Homère, Virgile, Dante, Camoëns et Milton sont, en Europe, les seuls ; aucun pays n'en a eu deux.
Hors d'Europe, il
n'y a que les grands poèmes hindous qui atteignent à la même grandeur ; et en réalité, le Mahabharata qui a 200
000 vers ; et le Râmâyana, qui en a 80 000, sont beaucoup trop longs (le Paradis perdu n'a que 10 000 vers et nous
paraît déjà bien long) pour être de véritables oeuvres d'art : ces énormes poèmes, composés non par un auteur,
mais par des générations successives, comprennent d'immenses parties de peu de valeur littéraire ; les passages
vraiment sublimes ou même seulement supérieurs y sont rares.
Les épopées européennes, qui ont toutes Homère
pour modèle, ont cherché à atteindre un niveau plus soutenu : l'influence de l'idéal esthétique des Grecs y est
évidente et salutaire.
C'est probablement parce que Hugo ne s'est plus tenu assez près de cet idéal grec et a été
trop influencé par les Hindous qu'il n'arrive que par fragments au tout premier rang, et il est le seul Français qui en
approche.
Milton, au contraire, est une réussite épique parfaite, si on veut bien considérer, comme Voltaire, que la perfection
absolue n'existe pas.
On a surtout reproché à Milton les longs passages où il met en vers, bons sans doute, mais
lourds et lents, la théologie telle qu'il l'entend.

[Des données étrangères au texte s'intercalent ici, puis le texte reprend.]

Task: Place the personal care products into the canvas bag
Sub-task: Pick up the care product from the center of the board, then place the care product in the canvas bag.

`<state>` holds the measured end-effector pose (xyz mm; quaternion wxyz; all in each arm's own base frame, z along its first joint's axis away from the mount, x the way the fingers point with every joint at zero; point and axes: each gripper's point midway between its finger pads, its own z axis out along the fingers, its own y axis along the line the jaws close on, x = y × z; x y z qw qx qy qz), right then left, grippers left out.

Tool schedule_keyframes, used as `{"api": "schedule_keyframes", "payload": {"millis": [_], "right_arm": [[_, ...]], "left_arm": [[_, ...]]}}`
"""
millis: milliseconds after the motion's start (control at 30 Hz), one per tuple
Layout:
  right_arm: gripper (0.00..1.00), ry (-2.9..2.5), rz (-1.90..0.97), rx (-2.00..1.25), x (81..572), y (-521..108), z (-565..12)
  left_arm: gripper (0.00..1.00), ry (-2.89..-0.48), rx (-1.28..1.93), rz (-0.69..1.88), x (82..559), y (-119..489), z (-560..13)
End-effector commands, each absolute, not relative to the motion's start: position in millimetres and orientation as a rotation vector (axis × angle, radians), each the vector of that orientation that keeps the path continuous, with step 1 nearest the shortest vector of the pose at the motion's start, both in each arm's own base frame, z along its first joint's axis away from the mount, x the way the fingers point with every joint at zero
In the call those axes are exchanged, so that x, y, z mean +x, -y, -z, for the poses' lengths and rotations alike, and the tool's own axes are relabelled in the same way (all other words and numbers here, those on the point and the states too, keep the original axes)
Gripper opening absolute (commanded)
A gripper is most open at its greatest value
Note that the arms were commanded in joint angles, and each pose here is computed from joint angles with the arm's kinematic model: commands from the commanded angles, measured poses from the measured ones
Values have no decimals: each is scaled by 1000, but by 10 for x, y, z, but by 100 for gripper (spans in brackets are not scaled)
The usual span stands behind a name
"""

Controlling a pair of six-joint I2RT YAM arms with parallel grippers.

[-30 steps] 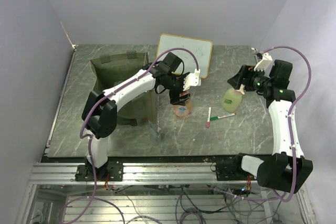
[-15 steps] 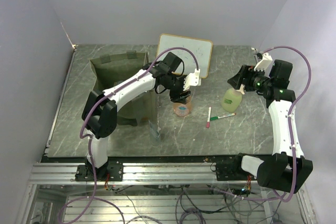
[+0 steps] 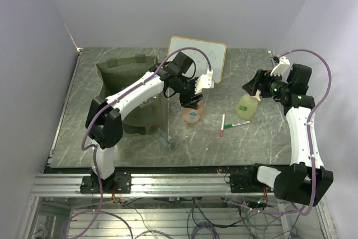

C'est du point de vue littéraire un reproche justifié, mais qu'il ne faut
pas pousser trop loin.
Une certaine quantité de théologie est inévitable dans toutes les épopées.
Homère a la
sienne, et Virgile et Dante.
C'est peut-être Camoëns qui en a le moins à cause de son sujet géographique : mais il
en a aussi, et beaucoup.
Le grand poète épique, en effet, doit donner une vue d'ensemble de l'Univers, et a donc.